= Biraul, Bihar =

Subdivision in Bihar, India

Biraul is the subdivision, of Darbhanga District. It consists of six blocks of Darbhanga district in Bihar, India. The blocks are Biraul, Ghanshyampur, Gorabauram, Kiratpur, Kusheshwar Asthan and Kusheshwar Asthan East. This region covers the south-eastern part of Darbhanga district.

The headquarters building is planned to be constructed in the Mauza area of the Uchhati village. A new road is planned to be constructed to link Darbhanga and Saharsa nearby. Biraul is also a railhead. A new rail line (36 km) has been constructed from the Sakri junction to Biraul. The line was inaugurated in 2008. Three passenger trains run on this line every 24 hours.

The constituent college J. K. College Biraul is located here.Dumri Biraul also has two petrol pump stations, an agricultural farm of the state government, a veterinary hospital, a high school (Onkar High English School, Supaul Bazar) and an old middle school, and a government hospital.

There are 26 village panchayats in Biraul block. The suburban villages are Dumri, Uchhati, Hati, Akbarpur Benk, Balia, Karkauli, Bangarahatta, and Hanuman Nagar.

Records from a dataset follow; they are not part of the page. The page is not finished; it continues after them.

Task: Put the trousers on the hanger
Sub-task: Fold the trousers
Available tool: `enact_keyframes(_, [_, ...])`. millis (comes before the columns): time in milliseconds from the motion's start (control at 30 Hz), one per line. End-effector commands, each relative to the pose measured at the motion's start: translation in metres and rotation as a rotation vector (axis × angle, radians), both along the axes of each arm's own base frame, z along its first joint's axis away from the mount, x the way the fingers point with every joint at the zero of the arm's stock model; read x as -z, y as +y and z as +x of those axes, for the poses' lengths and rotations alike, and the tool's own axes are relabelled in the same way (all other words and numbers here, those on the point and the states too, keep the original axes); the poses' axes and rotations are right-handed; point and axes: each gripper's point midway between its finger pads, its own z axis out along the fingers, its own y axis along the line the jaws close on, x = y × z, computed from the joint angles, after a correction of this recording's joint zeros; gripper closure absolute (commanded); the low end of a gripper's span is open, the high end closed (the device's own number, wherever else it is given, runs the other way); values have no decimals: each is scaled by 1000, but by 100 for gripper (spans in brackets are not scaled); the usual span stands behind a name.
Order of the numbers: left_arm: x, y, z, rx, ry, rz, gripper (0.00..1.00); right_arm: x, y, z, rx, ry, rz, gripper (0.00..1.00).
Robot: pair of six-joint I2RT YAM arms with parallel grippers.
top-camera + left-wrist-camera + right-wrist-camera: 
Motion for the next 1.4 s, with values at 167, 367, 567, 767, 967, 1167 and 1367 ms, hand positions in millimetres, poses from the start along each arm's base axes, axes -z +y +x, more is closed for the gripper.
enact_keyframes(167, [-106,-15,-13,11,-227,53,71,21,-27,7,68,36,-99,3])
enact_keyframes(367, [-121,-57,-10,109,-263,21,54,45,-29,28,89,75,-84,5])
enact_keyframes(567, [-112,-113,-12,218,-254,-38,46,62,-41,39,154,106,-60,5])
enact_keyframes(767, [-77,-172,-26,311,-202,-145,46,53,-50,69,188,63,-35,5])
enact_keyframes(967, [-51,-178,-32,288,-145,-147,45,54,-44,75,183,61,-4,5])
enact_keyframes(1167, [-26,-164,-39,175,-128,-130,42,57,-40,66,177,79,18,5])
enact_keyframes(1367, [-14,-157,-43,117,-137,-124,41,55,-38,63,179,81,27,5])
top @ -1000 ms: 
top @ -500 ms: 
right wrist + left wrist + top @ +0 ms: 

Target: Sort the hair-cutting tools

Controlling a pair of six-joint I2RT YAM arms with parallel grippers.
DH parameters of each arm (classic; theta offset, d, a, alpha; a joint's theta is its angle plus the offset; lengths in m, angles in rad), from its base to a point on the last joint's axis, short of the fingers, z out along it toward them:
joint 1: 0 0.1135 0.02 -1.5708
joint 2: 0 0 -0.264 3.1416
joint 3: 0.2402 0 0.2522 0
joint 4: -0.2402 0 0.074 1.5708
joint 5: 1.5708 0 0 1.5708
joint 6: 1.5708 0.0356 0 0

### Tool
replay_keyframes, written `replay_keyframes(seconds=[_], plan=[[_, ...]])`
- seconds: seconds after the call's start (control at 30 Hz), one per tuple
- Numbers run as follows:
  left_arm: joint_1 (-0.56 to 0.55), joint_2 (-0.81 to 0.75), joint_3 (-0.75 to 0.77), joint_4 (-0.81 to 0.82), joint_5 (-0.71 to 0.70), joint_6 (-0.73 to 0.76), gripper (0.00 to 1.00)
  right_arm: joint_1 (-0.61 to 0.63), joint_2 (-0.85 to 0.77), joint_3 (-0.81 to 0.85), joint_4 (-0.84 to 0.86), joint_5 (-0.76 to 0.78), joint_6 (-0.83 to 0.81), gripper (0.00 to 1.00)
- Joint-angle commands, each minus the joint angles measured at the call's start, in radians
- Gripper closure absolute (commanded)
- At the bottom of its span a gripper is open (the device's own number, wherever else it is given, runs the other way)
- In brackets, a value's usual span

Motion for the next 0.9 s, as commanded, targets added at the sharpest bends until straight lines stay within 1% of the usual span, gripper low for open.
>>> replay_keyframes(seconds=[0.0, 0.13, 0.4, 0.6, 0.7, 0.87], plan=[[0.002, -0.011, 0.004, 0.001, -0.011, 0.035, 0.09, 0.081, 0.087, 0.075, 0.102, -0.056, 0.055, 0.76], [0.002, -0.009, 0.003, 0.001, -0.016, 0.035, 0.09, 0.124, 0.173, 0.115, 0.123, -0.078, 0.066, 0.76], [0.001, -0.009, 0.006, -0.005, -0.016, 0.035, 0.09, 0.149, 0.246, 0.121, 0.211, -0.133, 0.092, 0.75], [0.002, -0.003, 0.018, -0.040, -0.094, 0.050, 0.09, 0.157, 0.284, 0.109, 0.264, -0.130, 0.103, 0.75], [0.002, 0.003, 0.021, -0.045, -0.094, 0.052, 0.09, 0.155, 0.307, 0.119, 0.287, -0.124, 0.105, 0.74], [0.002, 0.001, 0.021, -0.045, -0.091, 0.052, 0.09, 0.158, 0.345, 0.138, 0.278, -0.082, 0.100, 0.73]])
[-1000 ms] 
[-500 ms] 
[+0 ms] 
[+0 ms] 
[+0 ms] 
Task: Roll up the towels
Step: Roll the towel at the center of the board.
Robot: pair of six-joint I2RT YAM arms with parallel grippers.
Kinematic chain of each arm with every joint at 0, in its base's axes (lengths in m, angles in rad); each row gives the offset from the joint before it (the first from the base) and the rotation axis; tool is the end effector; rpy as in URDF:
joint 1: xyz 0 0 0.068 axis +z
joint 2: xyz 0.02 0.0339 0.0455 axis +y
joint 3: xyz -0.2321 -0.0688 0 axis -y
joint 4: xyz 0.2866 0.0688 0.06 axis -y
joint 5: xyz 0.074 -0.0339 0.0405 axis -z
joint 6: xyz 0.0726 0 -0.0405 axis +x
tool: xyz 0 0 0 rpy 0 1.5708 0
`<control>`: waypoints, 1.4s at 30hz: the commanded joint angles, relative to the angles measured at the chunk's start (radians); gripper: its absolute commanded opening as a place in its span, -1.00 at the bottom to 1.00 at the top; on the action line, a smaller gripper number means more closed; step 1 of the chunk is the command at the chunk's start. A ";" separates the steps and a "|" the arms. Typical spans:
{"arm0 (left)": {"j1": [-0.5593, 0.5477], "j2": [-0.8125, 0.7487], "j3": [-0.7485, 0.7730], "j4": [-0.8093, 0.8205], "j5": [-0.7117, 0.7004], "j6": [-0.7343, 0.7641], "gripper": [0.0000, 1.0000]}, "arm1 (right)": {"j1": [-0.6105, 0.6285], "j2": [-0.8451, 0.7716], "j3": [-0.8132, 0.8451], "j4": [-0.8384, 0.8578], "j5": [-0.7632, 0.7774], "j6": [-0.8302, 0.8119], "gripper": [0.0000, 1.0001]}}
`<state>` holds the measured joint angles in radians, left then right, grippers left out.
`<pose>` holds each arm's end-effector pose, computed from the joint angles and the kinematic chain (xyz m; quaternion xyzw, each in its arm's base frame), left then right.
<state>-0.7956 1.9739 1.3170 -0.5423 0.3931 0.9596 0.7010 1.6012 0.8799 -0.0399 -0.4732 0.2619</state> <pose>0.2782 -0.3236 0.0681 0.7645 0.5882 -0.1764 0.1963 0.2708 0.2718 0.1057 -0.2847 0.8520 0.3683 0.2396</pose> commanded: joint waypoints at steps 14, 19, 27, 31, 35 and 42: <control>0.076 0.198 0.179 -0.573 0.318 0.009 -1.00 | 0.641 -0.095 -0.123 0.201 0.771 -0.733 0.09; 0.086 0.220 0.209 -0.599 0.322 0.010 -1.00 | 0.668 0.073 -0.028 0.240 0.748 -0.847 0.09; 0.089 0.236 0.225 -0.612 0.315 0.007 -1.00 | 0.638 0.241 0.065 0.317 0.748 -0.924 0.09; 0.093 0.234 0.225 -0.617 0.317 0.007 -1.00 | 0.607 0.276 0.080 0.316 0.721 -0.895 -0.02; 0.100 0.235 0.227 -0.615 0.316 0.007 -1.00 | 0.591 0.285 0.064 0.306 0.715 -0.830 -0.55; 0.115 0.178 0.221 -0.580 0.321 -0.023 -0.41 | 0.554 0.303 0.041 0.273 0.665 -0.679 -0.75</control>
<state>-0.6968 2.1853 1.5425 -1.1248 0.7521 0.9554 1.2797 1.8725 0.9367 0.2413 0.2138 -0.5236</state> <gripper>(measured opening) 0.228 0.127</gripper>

A new road is planned to be constructed from Hatikothi to Gandaul (13 km). The Bihar Chief Minister Nitish Kumar has inaugurated this road and a bridge on the Kamala river at Kothram recently. This road is planned to be a part of Darbhanga-Saharsa road. After completion of this road the distance between Biraul and Saharsa will be only 40 km (compared with the present distance of over 100 km). The distance between Darbhanga and Saharsa will also be reduced to 86 km. The State Highway 56 of Bihar passes through Biraul, connecting Darbhanga and Kusheshwasthan.